107. according to the compositions described in claim 97, and it additionally comprises and carries out described test.

108. according to the compositions described in claim 97, and selected in it, the described muscle contraction treating or diagnose comprises and remove The contraction of the muscle beyond muscle shunk in described test muscle contraction.

109. according to the compositions described in claim 97, and wherein said test muscle contraction comprises foot muscles and shrinks, and Described muscle spasm comprises the spasm of the muscle in addition to foot.

110. lure not by the electricity irritation applied according to the compositions described in claim 97, wherein said muscle contraction Send out.

111. according to the compositions described in claim 97, and wherein said muscle contraction is spasm at night.

112. are associated with multiple sclerosis according to the compositions described in claim 97, wherein said muscle contraction.

113. are associated with myelospasm according to the compositions described in claim 97, wherein said muscle contraction.

114. are associated with myodystonia according to the compositions described in claim 97, wherein said muscle contraction.

115. according to the compositions described in claim 97, and wherein said test comprises by applying test described in electric stimulus inducing Muscle spasm.

116. according to the compositions described in claim 97, and wherein said test comprises mensuration can be by applying electricity irritation at individuality The muscle contraction of middle induction.

117. comprise according to the compositions described in claim 97, wherein said test:

A) to the compositions testing aliquot described in described individual administration；

B) induction test muscle contraction；And

C) compositions of aliquot is tested described in assessment administration for testing the effect of muscle contraction.

118. according to the compositions described in claim 117, and wherein step a was carried out before step b.

119. according to the compositions described in claim 117, and wherein step a is carried out after step b.

120. according to the compositions described in any claim in claim 97 to 119, wherein said ion channel activation agent Comprise TRPV1 channel activator, TRPA1 channel activator, ASIC channel activator or a combination thereof.

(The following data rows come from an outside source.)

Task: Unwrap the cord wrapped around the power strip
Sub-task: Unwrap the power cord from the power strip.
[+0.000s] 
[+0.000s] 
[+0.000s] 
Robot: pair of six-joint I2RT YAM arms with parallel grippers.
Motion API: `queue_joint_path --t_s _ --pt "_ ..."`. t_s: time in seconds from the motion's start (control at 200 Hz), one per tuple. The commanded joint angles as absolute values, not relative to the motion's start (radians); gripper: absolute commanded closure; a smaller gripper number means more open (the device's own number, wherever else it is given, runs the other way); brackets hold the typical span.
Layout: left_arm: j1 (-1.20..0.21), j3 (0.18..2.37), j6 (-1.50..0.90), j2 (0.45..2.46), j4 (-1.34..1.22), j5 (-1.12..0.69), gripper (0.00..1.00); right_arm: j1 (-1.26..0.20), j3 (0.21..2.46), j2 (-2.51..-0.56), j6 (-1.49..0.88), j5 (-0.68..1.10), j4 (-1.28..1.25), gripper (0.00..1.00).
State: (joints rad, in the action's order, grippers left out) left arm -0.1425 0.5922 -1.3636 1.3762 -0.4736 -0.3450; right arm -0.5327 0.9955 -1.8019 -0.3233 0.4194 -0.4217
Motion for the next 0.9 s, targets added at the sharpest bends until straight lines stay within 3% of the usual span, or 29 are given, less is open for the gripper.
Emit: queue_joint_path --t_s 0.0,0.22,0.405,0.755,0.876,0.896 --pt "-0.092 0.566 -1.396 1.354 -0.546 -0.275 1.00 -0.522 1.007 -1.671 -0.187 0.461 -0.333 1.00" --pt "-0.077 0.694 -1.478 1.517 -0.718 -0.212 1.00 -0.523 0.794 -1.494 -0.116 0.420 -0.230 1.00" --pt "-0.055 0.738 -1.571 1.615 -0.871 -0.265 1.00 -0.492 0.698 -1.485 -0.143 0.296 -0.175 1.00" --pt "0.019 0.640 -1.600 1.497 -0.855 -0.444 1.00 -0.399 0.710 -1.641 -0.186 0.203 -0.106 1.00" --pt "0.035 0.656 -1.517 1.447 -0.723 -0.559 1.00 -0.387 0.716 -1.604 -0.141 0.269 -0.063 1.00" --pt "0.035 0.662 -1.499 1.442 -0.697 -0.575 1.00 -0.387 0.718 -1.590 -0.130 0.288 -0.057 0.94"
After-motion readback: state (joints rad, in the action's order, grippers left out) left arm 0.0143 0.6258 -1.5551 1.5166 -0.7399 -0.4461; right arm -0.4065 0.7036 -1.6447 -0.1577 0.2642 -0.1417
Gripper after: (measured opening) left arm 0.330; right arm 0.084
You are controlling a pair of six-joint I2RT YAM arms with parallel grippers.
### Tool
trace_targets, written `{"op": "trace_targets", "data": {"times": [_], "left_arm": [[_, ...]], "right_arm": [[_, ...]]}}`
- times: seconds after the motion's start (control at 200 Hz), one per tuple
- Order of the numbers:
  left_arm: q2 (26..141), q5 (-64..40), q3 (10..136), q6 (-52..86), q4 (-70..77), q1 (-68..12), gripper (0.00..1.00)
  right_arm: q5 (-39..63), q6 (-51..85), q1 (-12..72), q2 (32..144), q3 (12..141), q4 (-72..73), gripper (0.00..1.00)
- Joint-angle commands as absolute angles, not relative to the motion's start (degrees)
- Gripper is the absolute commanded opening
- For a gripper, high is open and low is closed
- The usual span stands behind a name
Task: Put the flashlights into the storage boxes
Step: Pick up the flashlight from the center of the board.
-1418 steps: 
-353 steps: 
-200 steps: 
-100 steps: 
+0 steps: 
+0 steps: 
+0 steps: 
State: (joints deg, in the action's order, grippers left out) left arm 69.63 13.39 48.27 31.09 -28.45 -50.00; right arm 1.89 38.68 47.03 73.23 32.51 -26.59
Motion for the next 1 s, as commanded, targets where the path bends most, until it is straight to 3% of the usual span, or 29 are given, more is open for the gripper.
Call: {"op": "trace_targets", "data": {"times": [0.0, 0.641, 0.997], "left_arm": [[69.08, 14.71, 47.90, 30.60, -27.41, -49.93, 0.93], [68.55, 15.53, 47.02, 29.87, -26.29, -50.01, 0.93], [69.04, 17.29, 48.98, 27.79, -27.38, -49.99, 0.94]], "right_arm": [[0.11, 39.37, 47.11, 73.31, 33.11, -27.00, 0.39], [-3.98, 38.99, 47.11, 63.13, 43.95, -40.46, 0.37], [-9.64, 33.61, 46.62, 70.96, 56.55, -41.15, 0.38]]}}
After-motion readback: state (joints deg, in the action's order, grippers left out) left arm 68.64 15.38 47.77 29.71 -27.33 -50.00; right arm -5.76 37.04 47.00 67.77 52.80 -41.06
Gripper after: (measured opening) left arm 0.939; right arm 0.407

121. according to the compositions described in claim 120, wherein said TRPV1 channel activator be Capsaicinoid, Fructus Capsici ester, Oleoyl monoethanolamide, N-oleoyl dopamine, 3-Nmethyl-N-oleoyl dopamine, oleamide, capsiate, there is C18 and C20 insatiable hunger With and the 1-monoacylglycerol of C8-C12 satisfied fatty acid, have C18 and C20 unsaturated fatty acid 2-monoacylglycerol, Lotus dialdehyde, lotus three aldehyde, polygodial, there is α, the β-terpenoid of unsaturation 1,4-dialdehyde part, sanshool, rutaecarpin, Acesulfame-K, cyclamate, CuSO₄、ZnSO₄、FeSO₄, A Fanni, AEA, N-Semen arachidis hypogaeae acyl-DOPA Amine, flufenamic acid DOPA amide, fragrant the dopamine amide of that acid, 4-Hydroxynonenal, 1-[2-(1-adamantyl) ethyl]-1- Amyl group-3-[3-(4-pyridine radicals) propyl group] urea or zingiberol.

122. according to the compositions described in claim 120, wherein said TRPA1 channel activator be allyl isosulfocyanate, Zingiberol, cinnamic aldehyde, acrylic aldehyde, farnesyl-thiosalicylic acid, Δ₉-tetrahydrocannabinol, eugenol, shogaol, sanshool, allicin, Allyl sulfide, diallyl disulfide, diallyl trisulfide or farnesyl-thiacetic acid..

123. comprise acetic acid, phosphoric acid, Fructus Citri Limoniae according to the compositions described in claim 120, wherein said ASIC channel activator Acid, malic acid, succinic acid, lactic acid, tartaric acid, fumaric acid or ascorbic acid.

124. according to the compositions described in claim 120, wherein said TRPV1 channel activator, TRPA1 channel activator, ASIC channel activator or a combination thereof exist with about 0.001% to about 10% (w/w) or about 0.001% to about 10% (v/v).